Тогда я подумаю о нём, повторяя себе, что я от него отказалась, что отдала Вьяля одной молодой женщине, сделав, честное слово, красивый жест, в котором были и блеск, и расточительность. Уже сейчас, перечитывая то, что написала почти три недели назад, я нахожу, что Вьяль там нарисован плохо, с той точностью, которая обедняет его облик.
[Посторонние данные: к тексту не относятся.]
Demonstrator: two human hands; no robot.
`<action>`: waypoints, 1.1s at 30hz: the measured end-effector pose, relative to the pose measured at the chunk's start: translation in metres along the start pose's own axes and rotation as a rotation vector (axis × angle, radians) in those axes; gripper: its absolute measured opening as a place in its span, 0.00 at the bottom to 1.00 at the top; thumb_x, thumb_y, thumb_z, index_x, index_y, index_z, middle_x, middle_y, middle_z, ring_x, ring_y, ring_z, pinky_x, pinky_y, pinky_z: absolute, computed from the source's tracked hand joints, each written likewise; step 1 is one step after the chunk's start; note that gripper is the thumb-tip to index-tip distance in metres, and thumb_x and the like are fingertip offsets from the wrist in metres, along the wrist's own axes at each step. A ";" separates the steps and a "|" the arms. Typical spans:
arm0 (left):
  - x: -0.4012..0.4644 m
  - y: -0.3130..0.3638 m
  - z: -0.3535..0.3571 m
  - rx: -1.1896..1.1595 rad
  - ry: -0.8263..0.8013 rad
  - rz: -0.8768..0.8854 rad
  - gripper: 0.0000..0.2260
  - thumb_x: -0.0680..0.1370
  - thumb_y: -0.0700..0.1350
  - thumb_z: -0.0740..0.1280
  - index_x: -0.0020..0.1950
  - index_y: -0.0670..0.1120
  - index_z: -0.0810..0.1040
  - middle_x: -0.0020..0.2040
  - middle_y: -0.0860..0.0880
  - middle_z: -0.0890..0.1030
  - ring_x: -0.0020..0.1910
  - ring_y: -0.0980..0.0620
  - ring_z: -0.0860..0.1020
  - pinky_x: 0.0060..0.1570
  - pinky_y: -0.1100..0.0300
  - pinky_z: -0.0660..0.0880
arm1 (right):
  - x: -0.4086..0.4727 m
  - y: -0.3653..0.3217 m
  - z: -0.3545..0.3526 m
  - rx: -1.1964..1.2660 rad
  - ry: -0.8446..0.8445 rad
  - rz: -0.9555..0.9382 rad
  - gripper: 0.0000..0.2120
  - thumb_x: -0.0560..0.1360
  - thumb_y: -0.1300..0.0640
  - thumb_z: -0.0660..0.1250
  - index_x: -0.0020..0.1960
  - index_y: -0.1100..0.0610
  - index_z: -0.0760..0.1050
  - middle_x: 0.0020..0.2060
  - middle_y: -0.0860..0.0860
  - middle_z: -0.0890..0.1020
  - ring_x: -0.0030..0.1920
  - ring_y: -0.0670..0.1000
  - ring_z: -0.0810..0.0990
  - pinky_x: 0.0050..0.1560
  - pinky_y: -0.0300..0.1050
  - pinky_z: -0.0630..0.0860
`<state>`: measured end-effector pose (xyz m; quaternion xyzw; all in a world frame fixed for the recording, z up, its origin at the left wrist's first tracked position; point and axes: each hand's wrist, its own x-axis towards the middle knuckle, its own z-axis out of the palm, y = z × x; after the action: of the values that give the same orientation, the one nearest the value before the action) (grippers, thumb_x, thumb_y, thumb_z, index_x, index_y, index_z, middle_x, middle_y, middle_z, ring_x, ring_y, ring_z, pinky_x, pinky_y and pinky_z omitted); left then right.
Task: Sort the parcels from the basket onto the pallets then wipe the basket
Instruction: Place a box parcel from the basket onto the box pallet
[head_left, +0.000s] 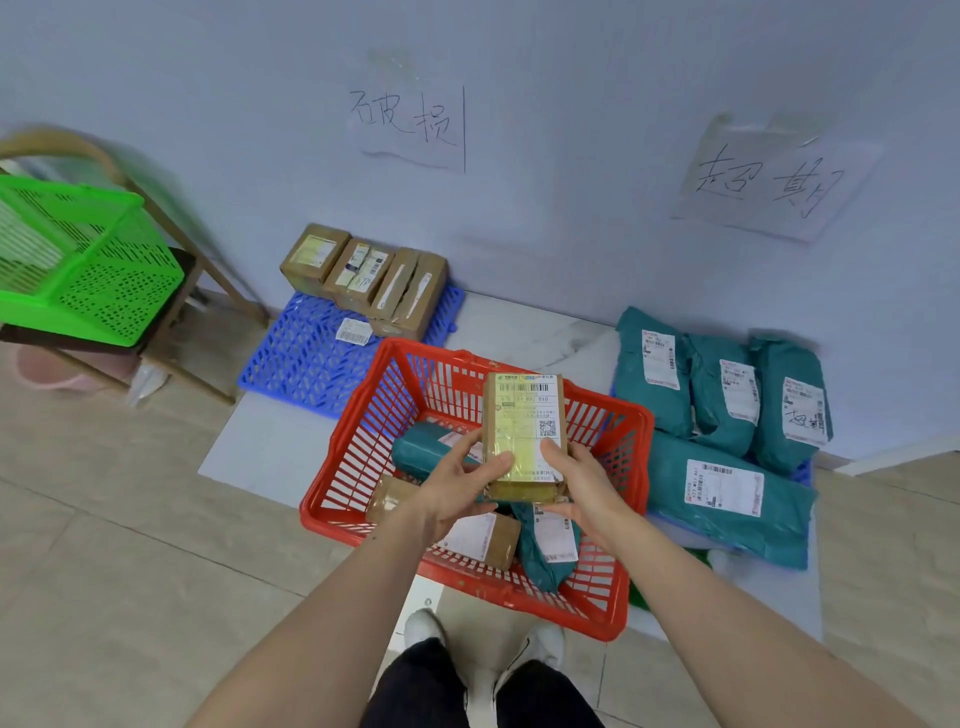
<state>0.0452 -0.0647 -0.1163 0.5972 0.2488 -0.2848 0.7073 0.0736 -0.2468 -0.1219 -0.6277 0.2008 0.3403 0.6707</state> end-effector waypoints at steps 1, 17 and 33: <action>-0.001 0.001 -0.004 0.005 -0.001 0.005 0.30 0.71 0.54 0.75 0.70 0.61 0.66 0.59 0.44 0.82 0.57 0.47 0.82 0.55 0.53 0.78 | 0.000 0.000 0.003 -0.005 -0.002 -0.003 0.20 0.79 0.45 0.66 0.69 0.48 0.71 0.56 0.49 0.84 0.55 0.52 0.84 0.62 0.60 0.78; -0.032 0.039 -0.199 0.088 -0.025 0.096 0.27 0.76 0.52 0.72 0.73 0.58 0.66 0.58 0.47 0.83 0.52 0.51 0.83 0.58 0.49 0.77 | 0.021 -0.013 0.210 0.046 0.091 -0.076 0.18 0.80 0.47 0.65 0.68 0.49 0.71 0.57 0.49 0.84 0.54 0.53 0.84 0.50 0.52 0.80; 0.011 0.079 -0.366 0.147 -0.025 0.033 0.32 0.74 0.58 0.72 0.75 0.58 0.63 0.58 0.48 0.83 0.58 0.50 0.81 0.61 0.47 0.77 | 0.107 -0.041 0.363 0.066 0.143 -0.025 0.18 0.80 0.48 0.64 0.67 0.55 0.72 0.56 0.53 0.83 0.54 0.54 0.83 0.50 0.51 0.80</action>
<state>0.1044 0.3054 -0.1277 0.6482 0.2084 -0.2979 0.6691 0.1185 0.1313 -0.1200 -0.6304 0.2516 0.2794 0.6792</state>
На протяжении последних дней я много думала о Вьяле. Сегодня я думаю гораздо больше о себе, потому что я о нём сожалею… О, дорогой мужчина, наша трудная дружба всё ещё неустойчива, какое счастье!..
Позволь мне, моя самая дорогая, ещё раз издать свой крик… Какое счастье! Исполнено, я умолкаю. И ты должна призвать меня к молчанию. Говори, уже готовая умереть, говори во имя твоих непреклонных правил, во имя той единственной добродетели, которую ты называла «настоящим комильфо».
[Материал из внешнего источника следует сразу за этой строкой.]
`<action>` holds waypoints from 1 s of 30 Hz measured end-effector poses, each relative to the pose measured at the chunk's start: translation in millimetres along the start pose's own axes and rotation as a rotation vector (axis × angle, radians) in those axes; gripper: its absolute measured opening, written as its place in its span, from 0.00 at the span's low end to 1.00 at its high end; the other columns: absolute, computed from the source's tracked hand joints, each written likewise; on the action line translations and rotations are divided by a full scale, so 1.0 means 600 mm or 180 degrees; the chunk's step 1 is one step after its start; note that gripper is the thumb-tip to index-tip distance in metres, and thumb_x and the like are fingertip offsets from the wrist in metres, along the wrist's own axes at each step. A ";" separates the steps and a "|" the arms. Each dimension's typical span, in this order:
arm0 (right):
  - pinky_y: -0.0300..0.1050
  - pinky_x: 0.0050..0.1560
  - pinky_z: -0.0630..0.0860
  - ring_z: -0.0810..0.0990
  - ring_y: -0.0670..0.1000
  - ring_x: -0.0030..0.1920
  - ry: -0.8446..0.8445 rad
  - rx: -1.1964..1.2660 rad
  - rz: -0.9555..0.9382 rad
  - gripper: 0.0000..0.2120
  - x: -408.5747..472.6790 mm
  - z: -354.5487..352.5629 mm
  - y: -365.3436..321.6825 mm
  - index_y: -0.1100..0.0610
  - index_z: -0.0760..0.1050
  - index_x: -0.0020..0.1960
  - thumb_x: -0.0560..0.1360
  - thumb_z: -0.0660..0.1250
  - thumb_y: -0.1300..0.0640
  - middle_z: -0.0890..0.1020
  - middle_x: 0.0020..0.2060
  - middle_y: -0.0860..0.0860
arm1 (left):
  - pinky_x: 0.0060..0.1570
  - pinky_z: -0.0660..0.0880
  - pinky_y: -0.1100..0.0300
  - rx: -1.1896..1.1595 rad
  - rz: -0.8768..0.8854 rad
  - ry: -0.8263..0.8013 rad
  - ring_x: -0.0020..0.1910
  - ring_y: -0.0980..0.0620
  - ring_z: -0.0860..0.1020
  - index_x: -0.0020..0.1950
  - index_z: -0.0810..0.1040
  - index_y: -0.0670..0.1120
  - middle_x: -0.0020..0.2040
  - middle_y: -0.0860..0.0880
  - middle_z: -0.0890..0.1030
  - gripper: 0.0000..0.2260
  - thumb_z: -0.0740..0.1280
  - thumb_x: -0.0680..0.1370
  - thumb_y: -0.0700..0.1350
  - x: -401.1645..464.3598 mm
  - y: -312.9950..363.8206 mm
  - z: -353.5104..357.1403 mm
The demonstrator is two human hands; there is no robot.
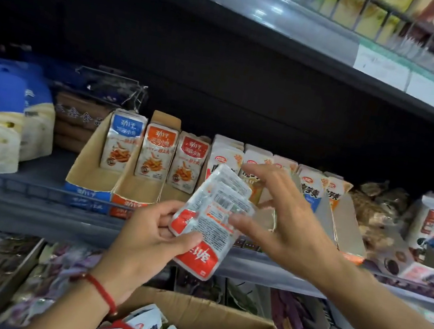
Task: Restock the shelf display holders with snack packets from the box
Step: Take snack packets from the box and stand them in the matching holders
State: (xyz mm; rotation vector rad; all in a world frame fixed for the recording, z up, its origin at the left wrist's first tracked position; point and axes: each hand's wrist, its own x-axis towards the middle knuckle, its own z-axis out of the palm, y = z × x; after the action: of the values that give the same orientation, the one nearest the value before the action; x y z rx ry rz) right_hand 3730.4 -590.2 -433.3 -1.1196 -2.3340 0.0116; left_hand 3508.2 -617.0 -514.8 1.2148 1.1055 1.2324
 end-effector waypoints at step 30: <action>0.42 0.49 0.84 0.84 0.40 0.50 -0.0911 0.1144 0.0716 0.08 0.033 0.047 -0.127 0.48 0.80 0.57 0.79 0.68 0.49 0.84 0.49 0.41 | 0.42 0.83 0.59 0.0395 0.0446 0.0420 0.43 0.56 0.86 0.48 0.86 0.48 0.43 0.55 0.87 0.16 0.74 0.67 0.57 -0.060 0.004 -0.052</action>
State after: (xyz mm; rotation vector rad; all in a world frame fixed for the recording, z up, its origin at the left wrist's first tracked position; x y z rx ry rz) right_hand 3652.1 -619.6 -429.9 -1.2478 -2.3040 0.6868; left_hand 3475.2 -651.3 -515.9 1.3388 1.2255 1.3836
«И вправду, я тебя обманула, чтобы иметь возможность пожить спокойно. Старая Жозефина не ночует в маленьком домике. Я там сплю одна. Пощадите меня, все вы! Ни ты, ни твой брат не рассказывайте мне больше всяких историй про взломщиков и злонамеренных прохожих. Что касается ночных визитов, то есть лишь одна посетительница, которая должна переступить мой порог, и вы это прекрасно знаете. Подарите мне собаку, если вам так хочется. Да, собака, это ещё куда ни шло. Но только не заставляйте меня запираться на ночь с кем-то ещё! Я дожила до того, что больше не переношу, чтобы в моём доме спал кто-либо из людей, если это человеческое существо не создано мной самой. Мне это запрещает моя мораль. Это уж последний из разводов, когда приходится гнать из своего дома, особенно из маленького жилья со смятой постелью, с туалетным, ведром, чью-то тень – мужчины ли, женщины – в ночной рубашке. Тьфу! Нет, нет, больше никакого общества на ночь, никакого чужого дыхания, никакого унизительного одновременного пробуждения! Я предпочитаю умереть, это более достойно.
А сделав этот выбор, я всецело предаюсь кокетству. Ты припоминаешь, что в ту пору, когда мне делали операцию, я попросила сделать два больших постельных халата из белой фланели? А сейчас из этих двух я только что сделала один. А зачем? Да чтобы быть в нём похороненной. У него есть капюшон, украшенный вокруг кружевом настоящим кружевом из нити, – ты же знаешь, что я терпеть не могу прикасаться к хлопчатобумажному кружеву.